The code is almost correct. Only two modifications are needed. Firstly, the obvious one is to take out the following part from the last while loop as this will terminate the program after one iteration of while loop:

if(num*sign >= INT_MAX)
        return INT_MAX;
    else if(num*sign<=INT_MIN)
        return INT_MIN;

The second correction is to keep a count of the number of times the last while loop is entered.
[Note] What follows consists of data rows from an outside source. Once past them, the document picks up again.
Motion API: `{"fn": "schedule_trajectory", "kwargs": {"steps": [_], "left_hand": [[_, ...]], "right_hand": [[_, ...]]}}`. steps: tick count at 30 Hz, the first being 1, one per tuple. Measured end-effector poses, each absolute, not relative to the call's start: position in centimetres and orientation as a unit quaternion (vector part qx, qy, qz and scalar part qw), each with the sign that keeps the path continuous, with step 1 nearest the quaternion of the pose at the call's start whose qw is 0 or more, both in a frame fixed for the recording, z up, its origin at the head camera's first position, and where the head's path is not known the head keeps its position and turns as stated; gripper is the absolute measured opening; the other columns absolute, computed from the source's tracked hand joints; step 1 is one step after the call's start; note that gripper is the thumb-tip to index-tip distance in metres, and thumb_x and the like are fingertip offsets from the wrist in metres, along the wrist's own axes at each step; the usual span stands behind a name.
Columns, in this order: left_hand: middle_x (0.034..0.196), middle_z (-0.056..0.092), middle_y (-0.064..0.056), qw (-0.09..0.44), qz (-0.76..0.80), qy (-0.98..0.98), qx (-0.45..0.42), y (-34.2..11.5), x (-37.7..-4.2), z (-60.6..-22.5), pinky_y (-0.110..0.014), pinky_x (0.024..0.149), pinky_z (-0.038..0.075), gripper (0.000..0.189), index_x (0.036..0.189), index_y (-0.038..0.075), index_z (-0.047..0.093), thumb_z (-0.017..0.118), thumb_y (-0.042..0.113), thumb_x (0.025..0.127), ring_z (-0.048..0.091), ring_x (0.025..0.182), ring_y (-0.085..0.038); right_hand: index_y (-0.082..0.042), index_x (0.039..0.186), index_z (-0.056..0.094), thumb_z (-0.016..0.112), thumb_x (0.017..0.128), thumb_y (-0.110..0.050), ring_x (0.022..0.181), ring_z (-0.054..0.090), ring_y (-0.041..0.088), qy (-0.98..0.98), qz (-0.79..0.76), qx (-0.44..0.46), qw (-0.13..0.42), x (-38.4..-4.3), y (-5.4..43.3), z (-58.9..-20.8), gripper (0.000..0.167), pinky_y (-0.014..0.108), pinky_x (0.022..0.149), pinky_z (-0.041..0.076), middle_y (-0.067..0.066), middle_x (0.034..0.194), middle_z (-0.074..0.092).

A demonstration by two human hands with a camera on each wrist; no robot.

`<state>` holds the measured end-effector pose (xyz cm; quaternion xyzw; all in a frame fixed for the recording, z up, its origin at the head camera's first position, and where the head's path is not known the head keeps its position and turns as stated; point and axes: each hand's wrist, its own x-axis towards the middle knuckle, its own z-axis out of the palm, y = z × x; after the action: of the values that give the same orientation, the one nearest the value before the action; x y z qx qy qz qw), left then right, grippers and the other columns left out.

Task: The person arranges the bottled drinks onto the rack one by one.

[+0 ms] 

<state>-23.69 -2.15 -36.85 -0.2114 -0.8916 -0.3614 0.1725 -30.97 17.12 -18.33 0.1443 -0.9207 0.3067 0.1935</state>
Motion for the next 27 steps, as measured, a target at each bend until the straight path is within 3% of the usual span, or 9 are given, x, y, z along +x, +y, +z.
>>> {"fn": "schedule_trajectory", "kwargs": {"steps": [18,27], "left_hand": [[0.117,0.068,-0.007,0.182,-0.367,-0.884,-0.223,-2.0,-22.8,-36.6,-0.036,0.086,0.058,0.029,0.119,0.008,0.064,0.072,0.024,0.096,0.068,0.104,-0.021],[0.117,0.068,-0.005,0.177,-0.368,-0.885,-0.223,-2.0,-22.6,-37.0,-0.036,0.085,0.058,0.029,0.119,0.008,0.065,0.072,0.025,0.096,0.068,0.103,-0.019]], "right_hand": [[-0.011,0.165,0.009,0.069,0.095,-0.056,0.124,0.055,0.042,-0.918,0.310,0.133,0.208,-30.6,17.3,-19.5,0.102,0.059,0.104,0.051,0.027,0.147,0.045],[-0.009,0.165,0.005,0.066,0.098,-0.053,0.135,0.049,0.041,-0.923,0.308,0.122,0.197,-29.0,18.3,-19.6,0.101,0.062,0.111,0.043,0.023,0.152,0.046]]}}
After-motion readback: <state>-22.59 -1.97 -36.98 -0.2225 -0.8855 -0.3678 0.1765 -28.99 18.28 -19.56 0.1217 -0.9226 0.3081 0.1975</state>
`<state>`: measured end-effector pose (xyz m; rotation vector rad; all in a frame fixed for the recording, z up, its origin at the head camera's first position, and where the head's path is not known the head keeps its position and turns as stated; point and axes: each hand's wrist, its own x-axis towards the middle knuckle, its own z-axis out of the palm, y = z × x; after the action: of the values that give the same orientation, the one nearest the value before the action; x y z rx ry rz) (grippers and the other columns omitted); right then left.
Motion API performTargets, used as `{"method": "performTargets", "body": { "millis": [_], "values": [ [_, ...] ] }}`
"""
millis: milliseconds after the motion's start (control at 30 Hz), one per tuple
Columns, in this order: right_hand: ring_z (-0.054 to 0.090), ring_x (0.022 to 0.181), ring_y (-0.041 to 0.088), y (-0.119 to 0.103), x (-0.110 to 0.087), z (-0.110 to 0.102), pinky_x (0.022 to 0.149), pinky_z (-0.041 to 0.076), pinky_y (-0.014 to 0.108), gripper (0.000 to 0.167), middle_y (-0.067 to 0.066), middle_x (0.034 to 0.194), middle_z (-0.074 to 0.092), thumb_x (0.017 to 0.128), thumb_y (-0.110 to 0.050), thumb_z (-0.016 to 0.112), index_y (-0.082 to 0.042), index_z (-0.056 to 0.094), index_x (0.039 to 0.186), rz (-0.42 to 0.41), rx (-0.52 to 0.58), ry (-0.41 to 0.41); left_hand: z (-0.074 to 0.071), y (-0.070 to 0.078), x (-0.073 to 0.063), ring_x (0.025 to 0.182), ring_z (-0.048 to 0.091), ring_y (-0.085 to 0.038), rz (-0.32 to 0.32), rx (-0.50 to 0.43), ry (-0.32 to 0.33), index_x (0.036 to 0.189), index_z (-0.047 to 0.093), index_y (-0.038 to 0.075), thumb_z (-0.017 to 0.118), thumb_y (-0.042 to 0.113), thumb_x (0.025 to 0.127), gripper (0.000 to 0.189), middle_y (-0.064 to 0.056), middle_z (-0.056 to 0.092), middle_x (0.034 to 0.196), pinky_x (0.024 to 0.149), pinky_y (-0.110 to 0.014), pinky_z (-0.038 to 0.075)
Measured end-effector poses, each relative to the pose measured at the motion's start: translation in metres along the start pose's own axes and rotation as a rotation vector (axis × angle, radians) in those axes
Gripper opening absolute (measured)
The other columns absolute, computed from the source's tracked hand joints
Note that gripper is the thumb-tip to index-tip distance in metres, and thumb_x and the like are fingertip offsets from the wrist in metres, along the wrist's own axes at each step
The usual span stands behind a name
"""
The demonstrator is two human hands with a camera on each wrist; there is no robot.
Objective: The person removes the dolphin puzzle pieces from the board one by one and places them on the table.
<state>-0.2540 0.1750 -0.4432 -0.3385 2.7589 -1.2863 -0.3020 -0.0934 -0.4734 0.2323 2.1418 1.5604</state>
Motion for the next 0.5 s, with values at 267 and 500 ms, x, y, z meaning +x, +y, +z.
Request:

If it is entered more than 10 times (which is the maximum size an int type variable can be), you know that you have to output INT_MAX or INT_MIN. The correct code is as follows:

int Solution::atoi(const string A) 
{
    int sign=1;
    long int num=0;
    int i=0;
    while(A[i]==' ') i++;
    if(A[i]=='+') i++;
    if(A[i]=='-')
    {    
        sign=-1;
        i++;
    }
    int count=0;
    while(A[i]!=' ' && isdigit(A[i]) && count<11)
    {   
        num = 10 * num + A[i]-'0';
        i++;
        count++;
    }
    if(num*sign >= INT_MAX) return INT_MAX;
    else if(num*sign<=INT_MIN) return INT_MIN;
    return num*sign;
}